For the adoptee who struggles with their story, I wish you support. I will be the first to say I have been guilty of feeling uncomfortable sitting in feelings opposite of mine. But if I have learned anything from being uncomfortable in any situation, I know that growth can always be found in those moments. I hope that people can begin to give you room to feel whatever you are feeling and try and sit with you through that. We don’t have to see adoption the same as other adoptees after all our stories are as unique as we are. Whether you have negative feelings or even anger about adoption or parts of your story, know that your feelings are valid. I am sorry that we as an adoption community do not always rally with you in support. Adoption is messy so how can we expect every story to be perfectly wrapped in paper and bows?
When I was choosing my daughter’s parents, I knew in my heart that they were who I wanted to raise my little girl. My wish for them at the beginning of our story was the same as it is now, to always feel the love of family. C and A did not have children already so our girl was the one to complete that wish for them. I hope that they always know how much I treasure them for giving our daughter the world. We have had some interesting bits in our story, but I hope they know that no matter what I am so proud of them.
For hopeful adoptive parents, I wish for you hope and fruition. I have heard my parents talk about the struggles of trying to start a family and not being able to. They tried for 9 years before considering adoption. My heart aches for the people who struggle with infertility, miscarriages, and incomplete adoption matches where an expectant mother considering adoption decides to parent instead. I imagine it is hard to hold on to hope when it seems everything is against you, but I pray that you keep on pushing towards your dreams. My greatest wish for you is the fruition of a family, however, that comes to you or whatever it may look like one day. I am cheering you on.

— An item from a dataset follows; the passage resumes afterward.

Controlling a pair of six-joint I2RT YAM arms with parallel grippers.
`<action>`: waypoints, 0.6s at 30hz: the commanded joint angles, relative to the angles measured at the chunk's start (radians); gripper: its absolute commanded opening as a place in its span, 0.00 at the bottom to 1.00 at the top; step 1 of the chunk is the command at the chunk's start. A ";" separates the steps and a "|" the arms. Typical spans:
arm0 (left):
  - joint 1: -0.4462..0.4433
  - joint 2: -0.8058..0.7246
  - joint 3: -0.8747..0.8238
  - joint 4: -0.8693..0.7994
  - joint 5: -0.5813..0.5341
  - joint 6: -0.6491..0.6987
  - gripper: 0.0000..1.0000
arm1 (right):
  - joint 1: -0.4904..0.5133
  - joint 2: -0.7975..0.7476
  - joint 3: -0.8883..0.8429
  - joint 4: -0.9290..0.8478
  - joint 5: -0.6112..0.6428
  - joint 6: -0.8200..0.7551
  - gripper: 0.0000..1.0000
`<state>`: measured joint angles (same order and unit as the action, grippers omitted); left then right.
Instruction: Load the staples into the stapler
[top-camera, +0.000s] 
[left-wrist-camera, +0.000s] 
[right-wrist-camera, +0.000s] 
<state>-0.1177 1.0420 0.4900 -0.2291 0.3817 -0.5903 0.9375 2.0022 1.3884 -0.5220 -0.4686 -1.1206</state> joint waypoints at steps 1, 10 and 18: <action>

For adoptive parents who have already adopted a child, my wish for you is perspective. I hope that you put in the work before adopting by researching adoption trauma, attachment disorders, and listening to adoptees share their stories. As I mentioned earlier, adoption is messy. As an adoptee, adoption was painted as a beautiful and honorable thing that was nothing but joy and completion of the family. While it has those things, it is not so simply put. Adoption is created from loss and we need to honor that part of the story. Connection to birth parents through semi-open or open adoption helps adoptees tremendously (and helps the birth parents, too), and being transparent with them about their story also helps them navigate their identity as they grow up. I have heard a lot of adoptive parents express hesitancy when it comes to open adoption and having a relationship with birth parents. I hope that as more birth parents share their stories, we can show the adoption community that open adoption can be as normal as meeting up with extended family, and that birth parent stigmas are far from reality.
I dream that one day we can all see one another’s perspectives and cohesively work together to make the future of adoption better.
The truth is my wishes for the adoption community are limitless. We as a community are in an awakened state. Life-changing things are happening all around us, but there is still so much work to be done. It cannot happen if we do not come together to do our part. No matter what your role is in the adoption triad, I hope that if you take nothing away from this but one thing it is that you are important. Your voice matters, your perspective is insightful, your story is impactful, and together we can move mountains in modern adoption.